We were relieved to receive a letter from the Adoption Authority informing us that our adoption hearing would be held at the end of January 2015. We had begun the adoption process in December 2012. This day had been a long time coming for our family.
My husband booked the day off work and we informed preschool why our son would not be attending his usual session. In the days leading up the event we would chat about it briefly, but life is so busy with two young children that we hadn’t really considered the levity of the moment until the morning of our adoption hearing. Our families expected us to be elated but we were stressed and tense from the moment we woke. We made our way to the Adoption Authority at Shelbourne house, where many other families were sitting waiting for their appointed adoption hearing.
We weren’t too sure what to expect at our hearing. We knew that during this meeting the adoption would be finalised and become legal, but we weren’t expecting such a brief encounter with those who officiated the act. Before we entered the room we were told that we would be asked some simple questions in order to verify our identity and our wish to adopt our son. The man briefing us said that we would have to be sworn in. He thrust a Bible towards us and asked “I presume this will be okay?”. My husband and I glanced at one another. We both answered with a definitive “No”. We were given the alternative of swearing an oath instead. I suppose it is typically Irish to assume that we’re all Catholic.

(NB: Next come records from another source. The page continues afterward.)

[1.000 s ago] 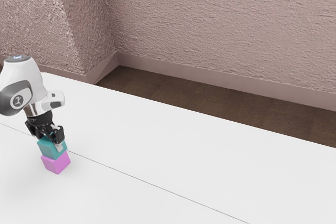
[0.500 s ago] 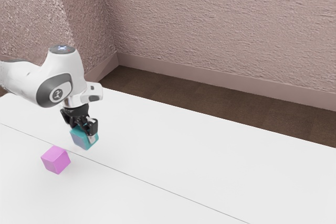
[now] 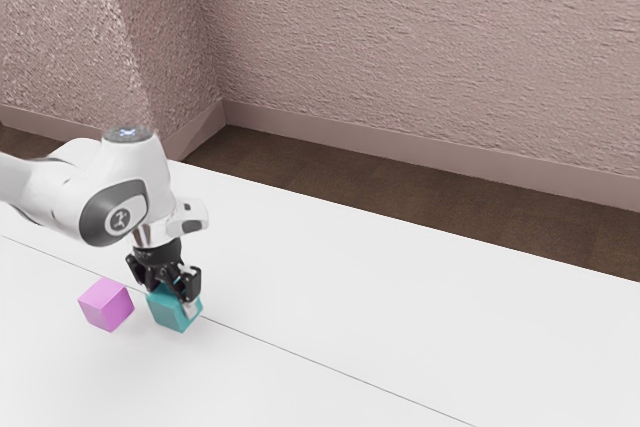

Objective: Pick up the blue block with one arm, and put the blue block on the table with one arm

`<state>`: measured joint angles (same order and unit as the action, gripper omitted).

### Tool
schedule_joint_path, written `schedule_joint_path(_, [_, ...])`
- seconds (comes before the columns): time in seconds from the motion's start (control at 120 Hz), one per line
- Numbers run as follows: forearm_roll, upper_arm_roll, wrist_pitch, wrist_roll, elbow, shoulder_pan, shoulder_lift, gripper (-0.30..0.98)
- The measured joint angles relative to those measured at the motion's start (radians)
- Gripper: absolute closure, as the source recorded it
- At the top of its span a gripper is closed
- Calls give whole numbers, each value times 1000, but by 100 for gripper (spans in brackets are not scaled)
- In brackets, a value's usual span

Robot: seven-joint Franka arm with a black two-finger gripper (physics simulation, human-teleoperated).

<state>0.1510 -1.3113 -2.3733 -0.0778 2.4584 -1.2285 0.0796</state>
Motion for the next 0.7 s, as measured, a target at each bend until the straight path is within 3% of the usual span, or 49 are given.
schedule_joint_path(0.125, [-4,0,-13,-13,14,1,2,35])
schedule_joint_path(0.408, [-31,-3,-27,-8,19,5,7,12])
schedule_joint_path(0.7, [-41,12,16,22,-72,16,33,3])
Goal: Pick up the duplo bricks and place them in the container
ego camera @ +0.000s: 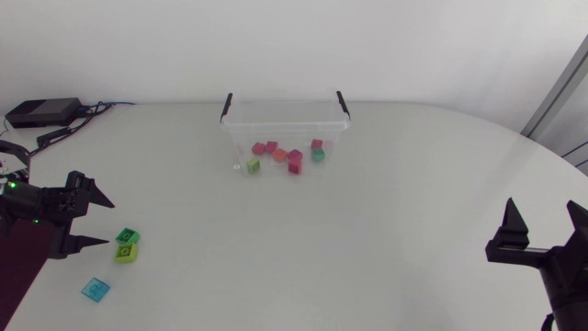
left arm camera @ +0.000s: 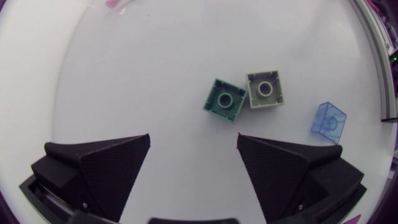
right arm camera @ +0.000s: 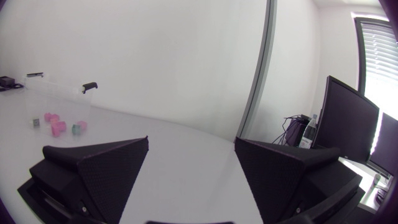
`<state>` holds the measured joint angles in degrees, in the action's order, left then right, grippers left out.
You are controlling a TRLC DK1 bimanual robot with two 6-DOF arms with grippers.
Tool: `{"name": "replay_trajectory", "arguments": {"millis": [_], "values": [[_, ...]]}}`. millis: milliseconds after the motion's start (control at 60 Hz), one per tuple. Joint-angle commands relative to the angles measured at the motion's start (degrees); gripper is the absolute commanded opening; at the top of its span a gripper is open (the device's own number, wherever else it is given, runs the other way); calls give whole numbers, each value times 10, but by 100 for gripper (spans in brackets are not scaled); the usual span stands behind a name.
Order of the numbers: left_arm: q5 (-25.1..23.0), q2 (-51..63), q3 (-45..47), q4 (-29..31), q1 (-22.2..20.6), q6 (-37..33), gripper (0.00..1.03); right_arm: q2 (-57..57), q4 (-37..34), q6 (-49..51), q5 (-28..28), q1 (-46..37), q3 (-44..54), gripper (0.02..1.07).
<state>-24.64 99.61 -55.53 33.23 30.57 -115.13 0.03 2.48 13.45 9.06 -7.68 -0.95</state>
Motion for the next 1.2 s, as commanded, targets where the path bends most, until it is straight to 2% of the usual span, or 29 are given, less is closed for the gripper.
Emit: {"name": "replay_trajectory", "arguments": {"millis": [0, 283, 383, 467, 500, 567, 600, 683, 817, 950, 1067, 1117, 1183], "values": [[14, 21, 8, 17, -13, -35, 96, -4, -5, -7, 1, -4, 12, 102], [29, 27, 17, 27, -54, -39, 96, -4, -5, -7, 1, -3, 12, 102], [39, 33, 14, 27, -66, -38, 93, -4, -5, -7, 1, -3, 12, 102], [45, 33, 15, 27, -76, -38, 85, -4, -5, -7, 1, -4, 12, 102], [50, 34, 16, 27, -77, -38, 81, -4, -5, -7, 1, -3, 12, 102], [56, 36, 18, 27, -80, -38, 59, -4, -5, -7, 1, -3, 12, 102], [57, 36, 18, 27, -80, -38, 53, -4, -5, -7, 1, -4, 12, 102], [57, 30, 18, 30, -83, -37, 22, -4, -5, -7, 1, -3, 12, 102], [72, 24, 12, 51, -91, -31, 22, -4, -5, -7, 1, -3, 12, 102], [66, -8, -28, 101, -98, -12, 22, -4, -5, -7, 1, -3, 12, 102], [18, -52, -87, 157, -128, 34, 22, -4, -5, -7, 1, -3, 12, 102], [-4, -71, -125, 166, -161, 95, 22, -4, -5, -7, 1, -3, 12, 102], [-25, -79, -151, 170, -193, 141, 22, -4, -5, -7, 1, -4, 12, 102]]}}
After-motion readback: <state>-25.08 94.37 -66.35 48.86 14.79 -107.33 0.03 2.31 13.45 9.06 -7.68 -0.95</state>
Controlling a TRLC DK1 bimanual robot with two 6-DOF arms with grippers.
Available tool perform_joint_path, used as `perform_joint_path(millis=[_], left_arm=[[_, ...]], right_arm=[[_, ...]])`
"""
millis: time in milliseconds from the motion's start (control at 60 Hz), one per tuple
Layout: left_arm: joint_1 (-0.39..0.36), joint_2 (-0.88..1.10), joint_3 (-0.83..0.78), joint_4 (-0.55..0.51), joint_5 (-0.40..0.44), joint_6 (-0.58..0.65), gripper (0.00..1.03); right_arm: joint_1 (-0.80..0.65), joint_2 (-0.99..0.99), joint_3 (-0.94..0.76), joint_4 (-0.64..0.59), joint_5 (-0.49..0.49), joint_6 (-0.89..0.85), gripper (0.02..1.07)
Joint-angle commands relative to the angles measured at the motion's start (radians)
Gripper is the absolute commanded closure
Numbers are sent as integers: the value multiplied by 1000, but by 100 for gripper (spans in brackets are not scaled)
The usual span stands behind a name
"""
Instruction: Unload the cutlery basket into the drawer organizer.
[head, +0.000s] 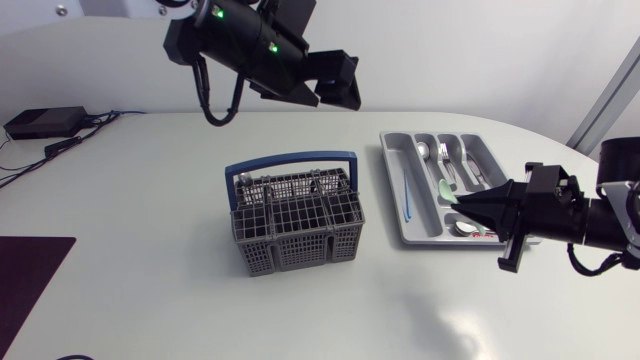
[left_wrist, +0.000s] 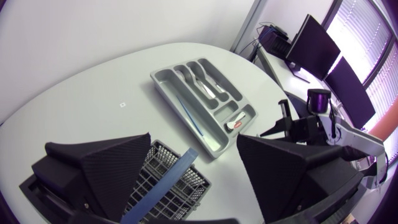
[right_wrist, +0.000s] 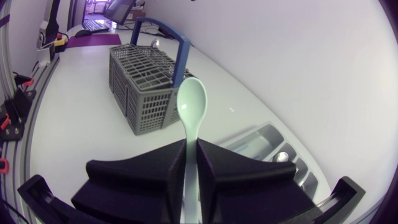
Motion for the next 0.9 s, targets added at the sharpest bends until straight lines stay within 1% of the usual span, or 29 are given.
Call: perform_joint_path(millis=[0, 167, 250, 483, 667, 883], left_arm=[[9, -24, -42, -35, -27, 63, 5], [23, -73, -122, -46, -122, 151, 5], [31, -95, -159, -49, -163, 183, 5], [69, -173, -226, -86, -202, 246, 5], [85, -233, -264, -112, -231, 292, 5], [81, -286, -329, -124, -255, 321, 5]], right_arm=[[-56, 108, 70, -60, -20, -186, 94], [-140, 306, 203, -211, -21, -440, 94], [-171, 387, 266, -264, -12, -528, 94], [-203, 567, 429, -416, 72, -709, 94], [-194, 645, 470, -424, 158, -764, 94], [-196, 697, 491, -416, 223, -811, 94]])
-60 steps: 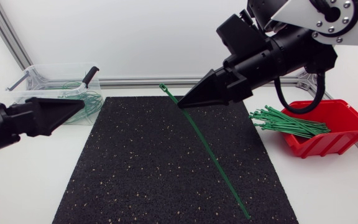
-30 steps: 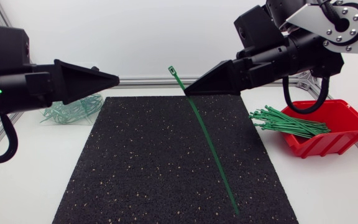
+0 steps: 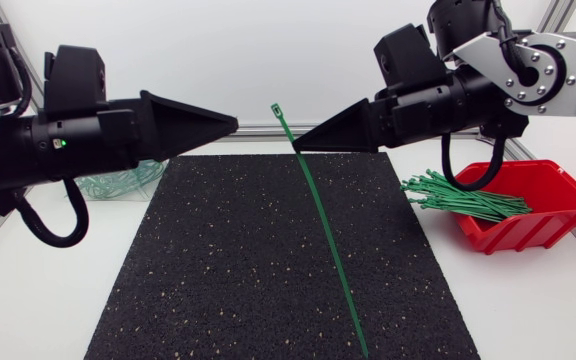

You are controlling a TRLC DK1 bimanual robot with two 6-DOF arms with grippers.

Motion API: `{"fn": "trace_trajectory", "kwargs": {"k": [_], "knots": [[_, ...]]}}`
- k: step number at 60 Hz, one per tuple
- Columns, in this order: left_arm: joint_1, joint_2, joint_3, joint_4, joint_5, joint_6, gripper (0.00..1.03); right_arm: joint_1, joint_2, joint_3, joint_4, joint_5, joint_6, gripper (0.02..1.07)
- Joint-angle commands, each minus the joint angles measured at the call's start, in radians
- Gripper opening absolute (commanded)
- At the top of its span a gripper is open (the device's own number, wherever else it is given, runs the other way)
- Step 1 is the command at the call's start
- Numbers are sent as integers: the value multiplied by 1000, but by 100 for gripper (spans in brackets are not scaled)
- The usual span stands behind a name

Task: Take a green cable tie from the red box, thread the tail through the head to close it, then place it in the transparent bin on the left.

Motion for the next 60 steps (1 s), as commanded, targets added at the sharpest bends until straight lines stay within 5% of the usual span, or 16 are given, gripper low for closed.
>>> {"fn": "trace_trajectory", "kwargs": {"k": [1, 16, 31, 50, 60], "knots": [[-18, 44, 10, 24, 13, -34, 91, -18, 17, -33, 26, -21, 56, 8], [-57, 124, 35, 109, 11, -136, 91, -37, 40, -92, 181, -65, 185, 8], [-86, 180, 79, 139, -32, -171, 87, -46, 46, -125, 209, -79, 206, 8], [-112, 214, 89, 194, -55, -202, 83, -31, 35, -224, 597, -72, 516, 8], [-120, 217, 86, 213, -74, -217, 82, -17, 48, -237, 651, -65, 558, 8]]}}
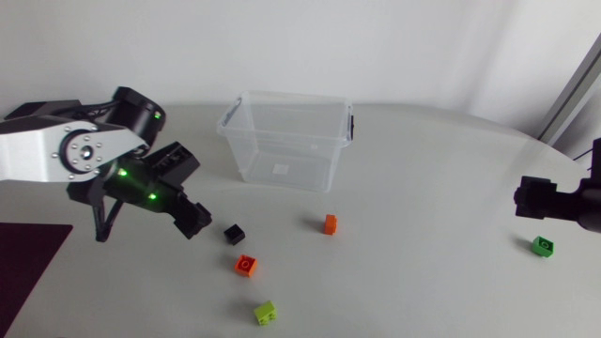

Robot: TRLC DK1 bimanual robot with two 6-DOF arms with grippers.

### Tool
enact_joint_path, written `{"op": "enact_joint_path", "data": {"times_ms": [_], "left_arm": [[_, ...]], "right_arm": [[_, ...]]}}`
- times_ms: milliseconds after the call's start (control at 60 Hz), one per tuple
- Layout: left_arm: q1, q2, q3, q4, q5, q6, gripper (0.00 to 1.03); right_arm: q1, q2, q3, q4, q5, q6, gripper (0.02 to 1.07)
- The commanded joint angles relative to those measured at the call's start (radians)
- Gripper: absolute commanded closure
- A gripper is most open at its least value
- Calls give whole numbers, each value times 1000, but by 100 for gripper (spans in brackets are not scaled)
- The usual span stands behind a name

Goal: Place the duplo bricks in the container

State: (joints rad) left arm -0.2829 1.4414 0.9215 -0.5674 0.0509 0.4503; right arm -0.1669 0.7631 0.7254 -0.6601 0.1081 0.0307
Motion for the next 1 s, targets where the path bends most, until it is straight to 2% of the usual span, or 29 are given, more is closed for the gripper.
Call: {"op": "enact_joint_path", "data": {"times_ms": [0, 67, 133, 267, 367, 700, 900, 983], "left_arm": [[-27, 111, 65, -40, 1, 62, 9], [-38, 166, 89, -46, 3, 80, 9], [-55, 214, 111, -63, 3, 113, 9], [-75, 287, 143, -71, 3, 125, 9], [-85, 332, 166, -71, 3, 128, 11], [-94, 445, 232, -71, 3, 125, 17], [-85, 470, 249, -69, 56, 122, 48], [-85, 481, 247, -69, 64, 123, 52]], "right_arm": [[-34, 64, 74, -73, -1, 21, 7], [-86, 94, 95, -110, -33, 20, 7], [-163, 94, 101, -124, -145, 5, 7], [-266, 58, 65, -96, -258, -29, 7], [-422, 59, 37, -55, -464, -86, 7], [-499, 111, 32, -92, -467, -180, 7], [-525, 108, 3, -87, -470, -221, 7], [-530, 108, -7, -85, -473, -221, 11]]}}
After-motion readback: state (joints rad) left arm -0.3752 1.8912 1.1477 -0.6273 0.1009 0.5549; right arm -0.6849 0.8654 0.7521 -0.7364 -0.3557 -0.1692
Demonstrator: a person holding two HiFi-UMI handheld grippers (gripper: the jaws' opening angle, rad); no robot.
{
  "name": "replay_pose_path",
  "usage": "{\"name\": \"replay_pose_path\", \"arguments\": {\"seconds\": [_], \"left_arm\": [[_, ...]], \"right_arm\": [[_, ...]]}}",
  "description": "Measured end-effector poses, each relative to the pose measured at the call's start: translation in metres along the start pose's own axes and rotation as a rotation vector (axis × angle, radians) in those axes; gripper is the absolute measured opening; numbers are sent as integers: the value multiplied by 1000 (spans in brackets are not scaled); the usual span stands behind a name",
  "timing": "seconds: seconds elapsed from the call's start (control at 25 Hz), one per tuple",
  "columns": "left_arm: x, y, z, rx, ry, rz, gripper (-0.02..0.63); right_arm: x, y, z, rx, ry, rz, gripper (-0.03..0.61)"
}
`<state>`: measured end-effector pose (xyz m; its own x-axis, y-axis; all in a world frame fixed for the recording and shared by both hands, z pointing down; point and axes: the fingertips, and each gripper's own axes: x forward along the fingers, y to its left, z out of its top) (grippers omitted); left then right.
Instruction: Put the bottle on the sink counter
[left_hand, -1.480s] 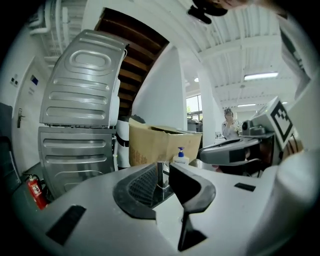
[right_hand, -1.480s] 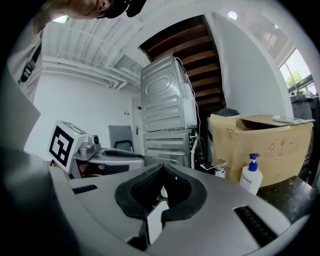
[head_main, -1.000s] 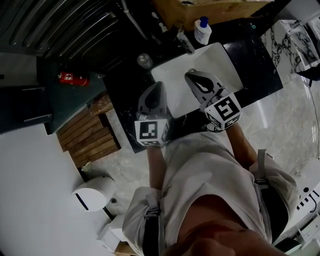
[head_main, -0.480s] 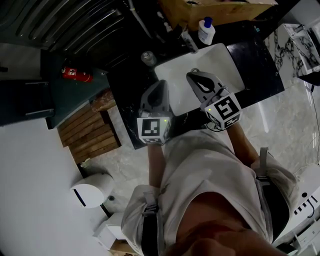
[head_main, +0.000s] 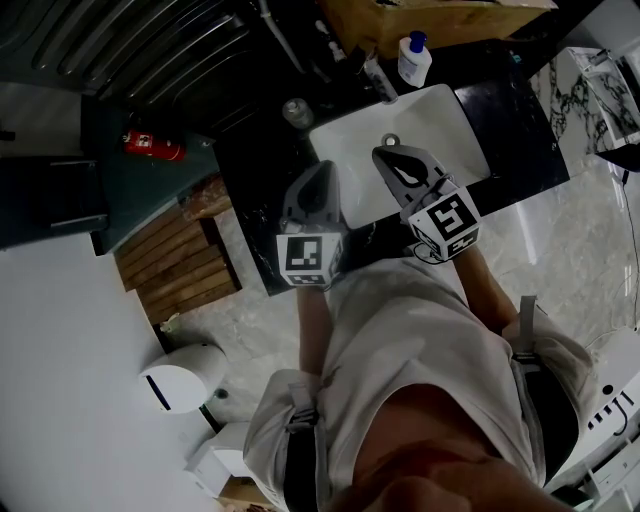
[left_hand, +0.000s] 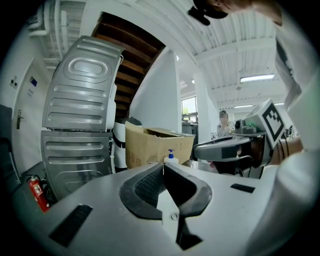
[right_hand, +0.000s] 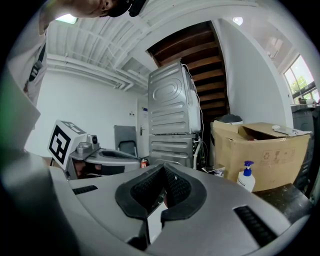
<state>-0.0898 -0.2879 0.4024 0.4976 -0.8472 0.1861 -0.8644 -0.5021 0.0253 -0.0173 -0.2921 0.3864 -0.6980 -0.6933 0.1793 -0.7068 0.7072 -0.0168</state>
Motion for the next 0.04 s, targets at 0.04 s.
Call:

When we entered the room, there was a huge table separating ourselves and the Adoption Authority. There were seven or eight people staring back at us. We swore our oath and then sat across from the man who seemed to be in charge. The questions were asked and answered quickly. A statement was made. We were then handed a letter with details of how to get the new birth certificate. I was a little teary, but there wasn’t much time for anything else. Five minutes later we found ourselves walking around Dublin city centre, papers in hand. It was anticlimactic and very, very strange.
Our son was having a fantastic day, though. He knew that this was a day where “Mammy and Daddy made a promise to keep me and love me forever”. We explained to him that we were making this promise because although Mammy and (Biological Father’s Name) created him, Mammy and Daddy would be the ones to always take care of him. He was familiar with his biological father’s name from the special book we had created so none of this was a surprise to him. He kept singing “This is my ba-doption day!” and couldn’t wait to get stuck into the promised ice cream afterwards. We met his grandmothers for brunch where he was lavished with gifts and love. It was a very positive experience for him.
My husband and I were a little broken, though. As soon as we got into the car after the adoption hearing my husband’s eye starting swelling and he developed conjunctivitis within the hour. He felt run down and remained in bad form for the rest of the day. I believe that his body was releasing the tension he had been holding in the lead up to the big day. I myself was expecting to feel this huge surge of relief and happiness when we were handed the papers. I just felt the sharp injustice of having just become my son’s adoptive mother. This was what we had worked towards for the past two years, and yet I felt the same anxiety I had carried with me from pregnancy.
Our happy ending was still a little way off.